Perhaps now it’s time to return to the discipline, on Friday mornings, of looking at the Gospel lesson for the next Sunday.  So now I report that the lectionary gives us, for Lent IV, John chapter 9, and that is the long, somewhat confused story of Jesus and the man born blind.  I have a hard time making head or tail of it.  For instance, right at the beginning, the disciples ask Jesus, Rabbi, who sinned, this man or his parents, that he was born blind?  If the man had been born blind, his blindness could scarcely have been caused by his sin, I would have thought.

But what does seem clear is that John, the gospel writer, has used this event, whatever actually happened, and somewhat embellished it, to portray Jesus as light in the darkness.  All I know, says the man, is that I was blind and now I see [9:25].  Let’s remind ourselves that what we are reading here was compiled and written at least one, more likely two generations after the events of Jesus’s life and ministry.  These writings reflect the experience of Christian believers who are the adult children or grand-children of Jesus’s contemporaries– and so, by now, they have a store of wisdom about the realities of following Jesus.  One of the ways they see him is as light in the darkness.  The man born blind can now see.  He can’t explain it, he cheekily tells the pharisees, but he now knows the difference between darkness and light, even if they don’t.

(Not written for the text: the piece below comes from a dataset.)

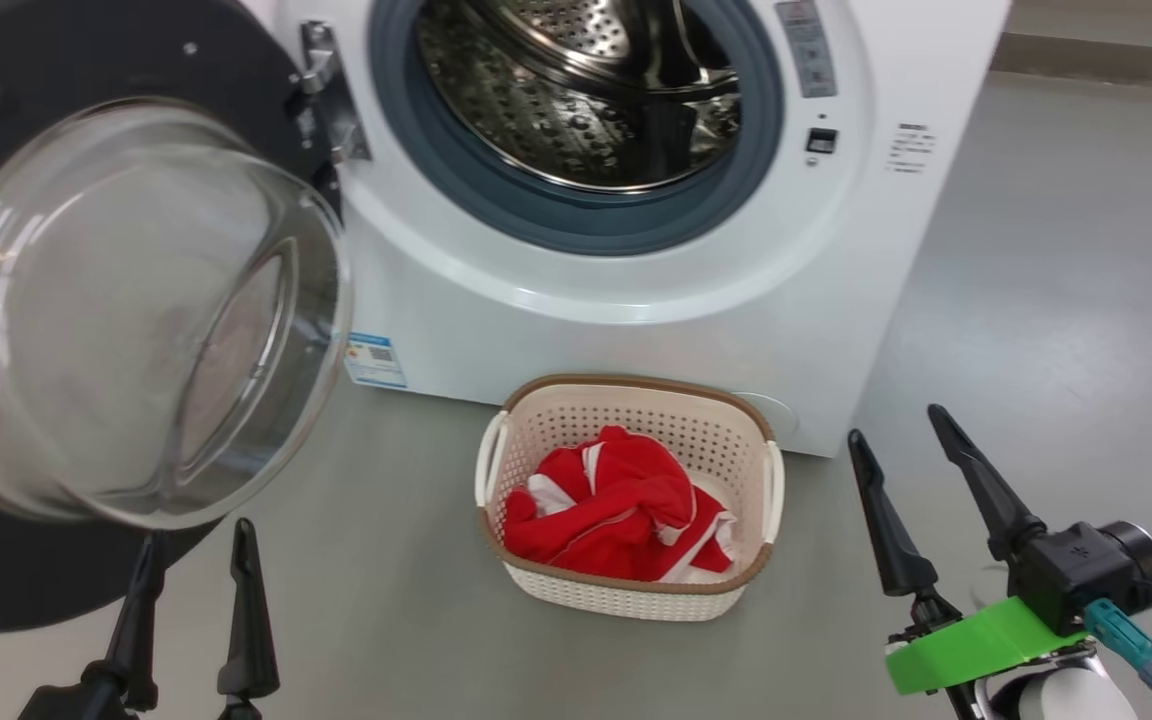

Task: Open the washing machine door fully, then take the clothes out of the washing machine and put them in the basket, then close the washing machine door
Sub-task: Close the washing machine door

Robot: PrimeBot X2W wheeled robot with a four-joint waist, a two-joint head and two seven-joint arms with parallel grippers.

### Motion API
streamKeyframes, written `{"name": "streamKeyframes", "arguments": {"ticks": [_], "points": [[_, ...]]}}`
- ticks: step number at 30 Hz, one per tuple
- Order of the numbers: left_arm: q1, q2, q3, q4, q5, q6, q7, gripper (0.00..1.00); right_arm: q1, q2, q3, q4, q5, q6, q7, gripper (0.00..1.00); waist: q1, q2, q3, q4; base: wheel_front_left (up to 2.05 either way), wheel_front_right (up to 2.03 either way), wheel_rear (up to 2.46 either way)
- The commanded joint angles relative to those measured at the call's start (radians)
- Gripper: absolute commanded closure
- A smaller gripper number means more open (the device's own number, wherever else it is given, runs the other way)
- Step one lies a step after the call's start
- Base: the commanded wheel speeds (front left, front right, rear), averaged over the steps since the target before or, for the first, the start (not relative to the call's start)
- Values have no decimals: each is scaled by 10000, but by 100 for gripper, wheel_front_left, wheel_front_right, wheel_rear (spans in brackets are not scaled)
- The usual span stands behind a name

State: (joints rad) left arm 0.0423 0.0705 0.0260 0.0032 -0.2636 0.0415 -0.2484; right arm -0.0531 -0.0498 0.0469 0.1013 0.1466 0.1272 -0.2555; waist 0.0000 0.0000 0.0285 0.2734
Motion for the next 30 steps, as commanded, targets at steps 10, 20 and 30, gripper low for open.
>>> {"name": "streamKeyframes", "arguments": {"ticks": [10,20,30], "points": [[-22,110,457,-440,302,562,-74,0,-750,-94,647,-54,-206,35,-63,0,0,0,-11,1034,0,0,0],[163,79,544,-577,229,852,-64,0,-695,-67,715,7,-157,35,-63,0,0,0,-48,1442,0,0,0],[147,113,694,-763,242,1055,-90,100,-810,-82,868,49,-91,35,-63,0,0,0,105,1238,0,0,0]]}}
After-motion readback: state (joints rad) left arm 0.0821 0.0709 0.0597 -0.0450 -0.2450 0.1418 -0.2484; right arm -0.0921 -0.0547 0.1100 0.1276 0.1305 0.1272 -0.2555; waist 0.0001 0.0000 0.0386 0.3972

In the year 2017 it might be easier if we were that assured.  People who live in darkness, or at least in murky twilight, typically don’t know it, and certainly don’t appreciate it being implied.  But if you maintain a list of enemies and threats, people you have to be on guard against… if you have to build protective walls around you… that is scarcely living in the light.  If we are living in unforgiveness… if we have turned ourselves into chronic victims of someone or some event… if our lives were changed by something someone did, and we are unable to let it go… if we are determined never to put aside something they said… we are at least in the shadows.  And I would say, if we need to seek happiness in drugs or alcohol, partying and promiscuity, speed or fleeting fame… it seems somewhat dim and gloomy.

The choice between light and darkness is very prominent in the Christian scriptures, and never more than in the writings of John.  These people experienced Jesus as light, bringing light – and then they can see the darkness to which they could return.  It is always a choice.  Right at the beginning of John’s Gospel:  In him was life, and the life was the light of all… and the light shines in the darkness, and the darkness has never overcome it [1:4-5].  Later Jesus is depicted as saying: I am the light of the world; whoever follows me will not walk in darkness [8:12].   In the Sermon on the Mount he says enigmatically: If the light that is in you is darkness, how great is that darkness! [Matthew 6:23] -- which reminds me, at any rate, of how the church itself, in various ways, can shed darkness rather than light – and rather too often has.  St Paul too is very strong on this theme.  God who commanded the light to shine out of darkness, he writes, has shone in our hearts… [II Cor 4:6].  We are not of the night, nor of darkness, he wrote to the Thessalonian church [I Thess 5:5]. 

There appears to have been an ancient hymn, of which Paul quotes a fragment in Ephesians:  Awake, sleeper! Arise from the dead!  Christ will give you light! [Eph 5:14].   Each new day the choice is renewed, each time we are faced with complex decisions about what to do, or say… each time there is a choice between truth and half-truth… each time we return to prayer.  We choose the light.